# DATA EXTRACTS

*** Begin section ***

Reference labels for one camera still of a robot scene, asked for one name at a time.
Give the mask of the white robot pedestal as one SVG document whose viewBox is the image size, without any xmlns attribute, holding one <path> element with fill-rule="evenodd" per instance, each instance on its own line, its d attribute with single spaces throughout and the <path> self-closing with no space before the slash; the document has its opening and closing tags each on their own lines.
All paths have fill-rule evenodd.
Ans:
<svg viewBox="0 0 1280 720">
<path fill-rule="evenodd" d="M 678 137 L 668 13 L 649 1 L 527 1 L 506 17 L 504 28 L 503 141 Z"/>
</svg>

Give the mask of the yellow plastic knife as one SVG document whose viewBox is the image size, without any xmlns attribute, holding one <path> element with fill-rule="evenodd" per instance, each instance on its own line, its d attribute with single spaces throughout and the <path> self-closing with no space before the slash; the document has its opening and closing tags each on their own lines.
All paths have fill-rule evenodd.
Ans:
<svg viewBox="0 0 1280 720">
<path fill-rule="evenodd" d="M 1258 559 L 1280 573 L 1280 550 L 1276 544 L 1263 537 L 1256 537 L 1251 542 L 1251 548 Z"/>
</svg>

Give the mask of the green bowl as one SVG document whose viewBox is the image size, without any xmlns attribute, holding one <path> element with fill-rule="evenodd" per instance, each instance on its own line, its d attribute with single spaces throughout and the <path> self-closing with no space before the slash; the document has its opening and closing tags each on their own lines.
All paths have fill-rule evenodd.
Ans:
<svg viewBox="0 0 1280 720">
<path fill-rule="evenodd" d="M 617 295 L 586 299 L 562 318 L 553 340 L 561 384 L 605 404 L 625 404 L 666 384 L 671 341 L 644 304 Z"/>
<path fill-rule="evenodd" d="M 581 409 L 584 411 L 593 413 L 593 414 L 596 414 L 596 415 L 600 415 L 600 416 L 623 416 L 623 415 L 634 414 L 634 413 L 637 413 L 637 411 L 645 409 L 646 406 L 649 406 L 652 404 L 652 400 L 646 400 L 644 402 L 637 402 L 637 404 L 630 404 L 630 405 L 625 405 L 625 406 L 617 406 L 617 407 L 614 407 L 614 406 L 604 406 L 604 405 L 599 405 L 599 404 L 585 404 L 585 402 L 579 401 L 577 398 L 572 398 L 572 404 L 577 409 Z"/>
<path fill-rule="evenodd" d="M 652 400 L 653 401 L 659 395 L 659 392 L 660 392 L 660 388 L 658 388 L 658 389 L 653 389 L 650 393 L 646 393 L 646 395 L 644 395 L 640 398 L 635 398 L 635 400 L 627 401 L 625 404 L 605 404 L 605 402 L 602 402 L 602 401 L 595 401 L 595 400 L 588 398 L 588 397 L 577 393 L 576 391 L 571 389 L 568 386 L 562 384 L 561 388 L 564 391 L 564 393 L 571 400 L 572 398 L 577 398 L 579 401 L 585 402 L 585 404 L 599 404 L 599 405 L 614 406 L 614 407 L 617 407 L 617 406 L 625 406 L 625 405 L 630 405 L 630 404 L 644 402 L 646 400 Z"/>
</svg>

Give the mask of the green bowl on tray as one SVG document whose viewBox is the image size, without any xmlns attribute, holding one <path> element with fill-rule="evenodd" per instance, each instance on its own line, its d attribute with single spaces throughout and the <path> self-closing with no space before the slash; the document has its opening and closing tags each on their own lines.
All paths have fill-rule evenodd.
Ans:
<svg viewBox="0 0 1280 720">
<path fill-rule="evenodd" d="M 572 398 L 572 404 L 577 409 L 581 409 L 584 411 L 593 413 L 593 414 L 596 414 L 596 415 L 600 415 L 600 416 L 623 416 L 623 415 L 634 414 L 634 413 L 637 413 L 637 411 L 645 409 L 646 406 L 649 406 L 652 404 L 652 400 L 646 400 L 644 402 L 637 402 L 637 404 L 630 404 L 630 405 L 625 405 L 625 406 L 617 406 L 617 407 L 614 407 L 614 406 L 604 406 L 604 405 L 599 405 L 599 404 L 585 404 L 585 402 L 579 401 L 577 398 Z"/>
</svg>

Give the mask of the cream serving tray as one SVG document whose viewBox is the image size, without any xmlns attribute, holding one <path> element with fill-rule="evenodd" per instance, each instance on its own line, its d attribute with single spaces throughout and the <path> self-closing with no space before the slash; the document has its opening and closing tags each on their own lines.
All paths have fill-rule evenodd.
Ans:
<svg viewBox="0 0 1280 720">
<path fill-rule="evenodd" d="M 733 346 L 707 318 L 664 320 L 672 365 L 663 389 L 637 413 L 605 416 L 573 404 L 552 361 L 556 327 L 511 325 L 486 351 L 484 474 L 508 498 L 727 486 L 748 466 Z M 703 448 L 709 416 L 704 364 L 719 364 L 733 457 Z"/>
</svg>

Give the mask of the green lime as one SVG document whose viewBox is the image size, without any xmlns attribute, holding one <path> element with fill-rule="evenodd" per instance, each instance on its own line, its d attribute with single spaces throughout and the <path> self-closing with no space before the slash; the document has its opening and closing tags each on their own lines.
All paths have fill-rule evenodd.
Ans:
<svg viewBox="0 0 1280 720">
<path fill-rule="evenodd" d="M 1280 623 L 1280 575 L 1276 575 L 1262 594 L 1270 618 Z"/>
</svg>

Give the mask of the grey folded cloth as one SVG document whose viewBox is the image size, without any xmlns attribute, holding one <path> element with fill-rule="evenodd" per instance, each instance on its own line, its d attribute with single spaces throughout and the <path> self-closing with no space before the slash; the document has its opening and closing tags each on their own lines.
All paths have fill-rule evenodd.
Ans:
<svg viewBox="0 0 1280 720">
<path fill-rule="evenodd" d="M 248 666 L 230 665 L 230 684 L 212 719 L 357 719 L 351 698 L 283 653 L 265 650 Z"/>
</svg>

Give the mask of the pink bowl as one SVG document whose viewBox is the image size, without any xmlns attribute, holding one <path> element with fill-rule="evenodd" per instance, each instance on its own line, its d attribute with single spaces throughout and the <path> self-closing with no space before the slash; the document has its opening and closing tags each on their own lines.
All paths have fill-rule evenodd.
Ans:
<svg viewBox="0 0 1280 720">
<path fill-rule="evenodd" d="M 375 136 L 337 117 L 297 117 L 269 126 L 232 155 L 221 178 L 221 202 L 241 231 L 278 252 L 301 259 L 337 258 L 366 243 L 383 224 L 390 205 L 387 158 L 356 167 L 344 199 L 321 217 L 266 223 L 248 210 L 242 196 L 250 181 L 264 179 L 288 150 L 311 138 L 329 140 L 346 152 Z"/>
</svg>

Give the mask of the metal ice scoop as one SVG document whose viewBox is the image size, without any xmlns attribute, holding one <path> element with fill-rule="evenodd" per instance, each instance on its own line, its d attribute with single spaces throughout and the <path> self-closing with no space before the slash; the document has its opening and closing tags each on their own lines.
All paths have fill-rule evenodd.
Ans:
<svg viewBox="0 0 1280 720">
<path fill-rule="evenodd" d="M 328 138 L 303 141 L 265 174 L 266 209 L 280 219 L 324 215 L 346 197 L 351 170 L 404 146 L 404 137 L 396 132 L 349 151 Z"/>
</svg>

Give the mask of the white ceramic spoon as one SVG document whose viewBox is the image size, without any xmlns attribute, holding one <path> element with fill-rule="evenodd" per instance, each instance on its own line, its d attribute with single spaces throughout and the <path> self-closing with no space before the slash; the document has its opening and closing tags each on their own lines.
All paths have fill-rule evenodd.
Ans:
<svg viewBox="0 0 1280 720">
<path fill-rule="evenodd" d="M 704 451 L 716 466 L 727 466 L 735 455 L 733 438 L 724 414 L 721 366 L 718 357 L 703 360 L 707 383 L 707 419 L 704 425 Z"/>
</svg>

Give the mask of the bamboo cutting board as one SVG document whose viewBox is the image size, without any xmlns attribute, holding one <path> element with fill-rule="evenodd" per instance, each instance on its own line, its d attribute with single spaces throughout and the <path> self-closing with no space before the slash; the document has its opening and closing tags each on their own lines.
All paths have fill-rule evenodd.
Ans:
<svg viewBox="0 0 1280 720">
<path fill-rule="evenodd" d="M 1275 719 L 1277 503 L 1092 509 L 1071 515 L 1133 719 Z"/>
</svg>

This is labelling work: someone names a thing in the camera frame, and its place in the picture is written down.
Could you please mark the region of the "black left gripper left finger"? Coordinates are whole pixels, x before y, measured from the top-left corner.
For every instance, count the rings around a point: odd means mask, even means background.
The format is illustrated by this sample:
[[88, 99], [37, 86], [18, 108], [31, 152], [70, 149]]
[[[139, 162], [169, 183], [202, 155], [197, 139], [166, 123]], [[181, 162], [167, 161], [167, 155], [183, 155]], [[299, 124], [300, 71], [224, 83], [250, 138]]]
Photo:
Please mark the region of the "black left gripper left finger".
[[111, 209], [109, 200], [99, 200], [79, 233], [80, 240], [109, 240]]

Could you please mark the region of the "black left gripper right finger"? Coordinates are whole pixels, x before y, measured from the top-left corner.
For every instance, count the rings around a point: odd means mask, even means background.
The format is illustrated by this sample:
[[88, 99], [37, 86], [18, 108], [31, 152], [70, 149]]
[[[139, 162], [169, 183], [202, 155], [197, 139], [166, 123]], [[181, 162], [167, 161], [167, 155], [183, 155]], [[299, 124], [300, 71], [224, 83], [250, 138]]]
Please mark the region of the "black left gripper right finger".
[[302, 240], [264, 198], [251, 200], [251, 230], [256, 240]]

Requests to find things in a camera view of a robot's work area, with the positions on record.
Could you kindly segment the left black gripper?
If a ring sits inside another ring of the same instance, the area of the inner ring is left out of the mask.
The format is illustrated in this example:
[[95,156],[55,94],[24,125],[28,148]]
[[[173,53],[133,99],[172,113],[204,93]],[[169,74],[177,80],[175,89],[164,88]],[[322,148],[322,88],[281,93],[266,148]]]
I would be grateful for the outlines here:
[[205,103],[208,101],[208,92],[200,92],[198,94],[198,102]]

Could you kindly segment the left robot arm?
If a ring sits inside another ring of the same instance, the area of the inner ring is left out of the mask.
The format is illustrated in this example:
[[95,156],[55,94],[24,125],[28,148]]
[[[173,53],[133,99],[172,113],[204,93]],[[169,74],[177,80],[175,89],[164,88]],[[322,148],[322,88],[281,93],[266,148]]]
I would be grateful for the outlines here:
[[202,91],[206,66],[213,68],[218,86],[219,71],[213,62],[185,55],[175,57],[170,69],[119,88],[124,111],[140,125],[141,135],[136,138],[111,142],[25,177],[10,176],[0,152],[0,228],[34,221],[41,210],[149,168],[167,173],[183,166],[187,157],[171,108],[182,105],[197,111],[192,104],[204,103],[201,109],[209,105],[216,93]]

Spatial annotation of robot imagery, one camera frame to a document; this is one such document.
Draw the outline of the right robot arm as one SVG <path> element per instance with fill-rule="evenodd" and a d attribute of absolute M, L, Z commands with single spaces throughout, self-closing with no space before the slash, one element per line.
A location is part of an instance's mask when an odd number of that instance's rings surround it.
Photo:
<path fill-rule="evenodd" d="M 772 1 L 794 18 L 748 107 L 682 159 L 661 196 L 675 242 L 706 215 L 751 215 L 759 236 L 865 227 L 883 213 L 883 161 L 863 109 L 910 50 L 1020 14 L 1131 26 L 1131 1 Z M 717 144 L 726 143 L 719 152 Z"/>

*** End section ***

The line containing "Draw the outline" marks the start. Repeat it and every line after it to the end of the listing above, exactly.

Draw the outline of the right robot arm as one SVG <path> element per instance with fill-rule="evenodd" and a d attribute of absolute M, L, Z commands with single spaces throughout, self-closing with no space before the slash, one element per line.
A location is part of an instance's mask when an odd number of that instance's rings surround it.
Photo:
<path fill-rule="evenodd" d="M 772 1 L 794 18 L 748 107 L 682 159 L 661 196 L 675 242 L 706 215 L 751 215 L 759 236 L 865 227 L 883 213 L 883 161 L 863 109 L 910 50 L 1020 14 L 1131 26 L 1131 1 Z M 717 144 L 726 143 L 719 152 Z"/>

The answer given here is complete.